Heart attack and cardiac arrest are not the same thing
A heart attack and cardiac arrest are not the same, but often people incorrectly assume they are and use the terms interchangeably. But it is important to know the difference between the two because the time to respond with treatment for one or the other can be critical.
“The proper term for a heart attack is ‘myocardial infarction,’ which occurs when there is blockage that decreases blood flow to the heart muscle,” said Jeffrey Hsu, MD, PhD, cardiologist at UCLA Health.
“A myocardial infarction presents itself with the classic symptom of chest pain that gets worse when you’re physically active or under stress. In most cases, it results in a deep, crushing chest pain that sometimes happens on the left side of the chest. It can also be associated with symptoms such as difficulty breathing, feeling light-headed or feeling like your heart is racing,” Dr. Hsu said.
Cardiac arrest, on the other hand, “happens when the heart stops pumping blood to the rest of the body effectively,” Dr. Hsu said. “Although the heart muscle is still moving, it is not sufficiently pushing blood from the heart to other parts of the body, most importantly the brain.”
Unlike during a myocardial infarction, someone suffering a cardiac arrest will not be coherent.
“The person will collapse,” Dr.
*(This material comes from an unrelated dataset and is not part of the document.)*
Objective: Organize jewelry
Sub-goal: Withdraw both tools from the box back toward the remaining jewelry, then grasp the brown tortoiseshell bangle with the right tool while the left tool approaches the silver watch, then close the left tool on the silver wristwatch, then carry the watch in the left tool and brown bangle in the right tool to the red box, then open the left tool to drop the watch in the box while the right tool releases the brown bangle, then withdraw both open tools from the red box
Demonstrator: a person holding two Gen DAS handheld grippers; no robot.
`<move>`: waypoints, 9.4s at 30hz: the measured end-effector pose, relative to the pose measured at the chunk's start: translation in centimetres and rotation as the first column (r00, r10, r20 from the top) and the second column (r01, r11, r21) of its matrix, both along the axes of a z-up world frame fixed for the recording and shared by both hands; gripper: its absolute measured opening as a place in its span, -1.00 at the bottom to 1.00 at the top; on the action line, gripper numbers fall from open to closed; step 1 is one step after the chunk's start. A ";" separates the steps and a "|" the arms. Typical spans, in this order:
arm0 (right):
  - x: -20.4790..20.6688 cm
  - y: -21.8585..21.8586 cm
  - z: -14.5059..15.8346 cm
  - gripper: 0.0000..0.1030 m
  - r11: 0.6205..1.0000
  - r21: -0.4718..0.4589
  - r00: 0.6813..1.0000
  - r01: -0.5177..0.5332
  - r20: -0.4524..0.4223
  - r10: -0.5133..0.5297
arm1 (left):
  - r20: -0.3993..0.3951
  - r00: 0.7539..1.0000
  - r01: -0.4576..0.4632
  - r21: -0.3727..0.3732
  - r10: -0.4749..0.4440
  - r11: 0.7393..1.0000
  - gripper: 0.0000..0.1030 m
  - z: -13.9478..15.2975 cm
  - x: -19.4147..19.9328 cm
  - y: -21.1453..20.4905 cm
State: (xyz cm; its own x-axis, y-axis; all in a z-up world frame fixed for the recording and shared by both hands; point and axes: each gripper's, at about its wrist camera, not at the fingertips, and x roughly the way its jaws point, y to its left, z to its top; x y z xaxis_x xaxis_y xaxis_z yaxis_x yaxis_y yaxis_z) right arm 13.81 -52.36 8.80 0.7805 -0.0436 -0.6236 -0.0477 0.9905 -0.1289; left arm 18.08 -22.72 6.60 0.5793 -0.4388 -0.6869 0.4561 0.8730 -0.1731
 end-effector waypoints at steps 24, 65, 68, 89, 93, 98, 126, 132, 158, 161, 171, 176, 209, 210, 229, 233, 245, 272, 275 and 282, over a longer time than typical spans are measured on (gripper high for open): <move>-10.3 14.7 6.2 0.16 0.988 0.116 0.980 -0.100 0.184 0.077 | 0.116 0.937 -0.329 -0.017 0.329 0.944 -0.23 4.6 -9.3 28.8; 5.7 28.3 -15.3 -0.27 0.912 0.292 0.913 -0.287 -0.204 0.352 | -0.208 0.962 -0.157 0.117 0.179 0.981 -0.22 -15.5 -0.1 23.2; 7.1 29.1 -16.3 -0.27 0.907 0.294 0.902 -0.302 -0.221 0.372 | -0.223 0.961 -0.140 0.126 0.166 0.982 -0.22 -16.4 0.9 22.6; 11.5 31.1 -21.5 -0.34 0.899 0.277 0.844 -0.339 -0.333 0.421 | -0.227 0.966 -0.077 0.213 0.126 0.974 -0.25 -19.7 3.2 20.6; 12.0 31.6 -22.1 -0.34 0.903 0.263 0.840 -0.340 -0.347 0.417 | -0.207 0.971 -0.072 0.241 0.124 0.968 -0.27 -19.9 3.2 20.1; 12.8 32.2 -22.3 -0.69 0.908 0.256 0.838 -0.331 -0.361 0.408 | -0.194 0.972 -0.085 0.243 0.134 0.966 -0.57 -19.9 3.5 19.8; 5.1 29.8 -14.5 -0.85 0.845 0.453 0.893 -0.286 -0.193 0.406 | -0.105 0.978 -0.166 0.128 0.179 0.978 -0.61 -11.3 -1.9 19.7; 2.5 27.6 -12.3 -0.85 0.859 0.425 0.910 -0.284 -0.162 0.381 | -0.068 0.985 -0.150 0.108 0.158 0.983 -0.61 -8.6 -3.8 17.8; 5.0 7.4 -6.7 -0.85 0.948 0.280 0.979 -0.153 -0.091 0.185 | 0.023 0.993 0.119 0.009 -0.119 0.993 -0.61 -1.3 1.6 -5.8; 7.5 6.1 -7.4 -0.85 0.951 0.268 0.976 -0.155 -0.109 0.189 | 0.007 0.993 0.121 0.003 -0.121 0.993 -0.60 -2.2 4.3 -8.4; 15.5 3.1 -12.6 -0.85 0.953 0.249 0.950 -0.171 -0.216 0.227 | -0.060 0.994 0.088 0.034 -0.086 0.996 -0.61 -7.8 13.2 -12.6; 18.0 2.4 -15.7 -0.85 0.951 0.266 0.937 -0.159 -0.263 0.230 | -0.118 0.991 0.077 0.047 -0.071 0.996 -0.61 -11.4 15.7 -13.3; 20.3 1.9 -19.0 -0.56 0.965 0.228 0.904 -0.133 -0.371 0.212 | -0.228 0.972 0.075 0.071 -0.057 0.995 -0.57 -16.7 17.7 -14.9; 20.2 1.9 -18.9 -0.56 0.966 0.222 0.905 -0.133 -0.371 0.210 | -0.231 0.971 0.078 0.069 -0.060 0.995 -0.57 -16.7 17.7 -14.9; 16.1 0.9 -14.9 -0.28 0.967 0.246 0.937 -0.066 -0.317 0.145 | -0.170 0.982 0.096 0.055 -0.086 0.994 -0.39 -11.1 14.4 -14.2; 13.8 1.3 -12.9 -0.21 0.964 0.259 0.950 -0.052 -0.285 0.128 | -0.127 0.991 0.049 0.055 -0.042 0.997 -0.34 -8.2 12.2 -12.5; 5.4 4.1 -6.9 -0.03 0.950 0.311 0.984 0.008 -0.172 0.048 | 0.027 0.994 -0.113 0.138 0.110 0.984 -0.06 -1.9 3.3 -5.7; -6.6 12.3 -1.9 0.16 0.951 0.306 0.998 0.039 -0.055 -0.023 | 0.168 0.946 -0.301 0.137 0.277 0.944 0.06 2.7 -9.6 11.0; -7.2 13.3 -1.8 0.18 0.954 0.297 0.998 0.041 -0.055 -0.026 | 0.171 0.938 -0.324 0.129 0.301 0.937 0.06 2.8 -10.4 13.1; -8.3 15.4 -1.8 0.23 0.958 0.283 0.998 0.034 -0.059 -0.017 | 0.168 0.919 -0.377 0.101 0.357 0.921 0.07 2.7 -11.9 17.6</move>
Hsu said. “They will not be able to engage with you because they have passed out due to the brain not getting any oxygen.”
How to respond
Quick response is essential in either case.
First, call 911. If the person is having a myocardial infarction and is lucid, have them stop whatever it is they are doing and sit down so they can rest comfortably. Doing so enables the person to breathe easier, and it also lessens the heart’s immediate need for oxygen.
Ask the person if they have a history of heart disease and if they are on any medication. If so, and they have the medication or it is nearby, assist them by getting the medication for them and keeping a close eye on them until emergency responders arrive.
What if it is cardiac arrest?
Time is of the essence. Without blood flow, irreversible harm or death can come quickly.
“If an individual goes into cardiac arrest, the first thing to do is call for help. Then check for a pulse and begin administering CPR right away,” Dr. Hsu advised.
If you don’t know CPR, call out for someone who does.
Also, If there is an automated external defibrillator, or AED, nearby — the devices are required by law in public places such as stadiums and airports — apply the pads on the patient and follow instructions to begin using the device. Defibrillators in public places provide verbal instructions to users.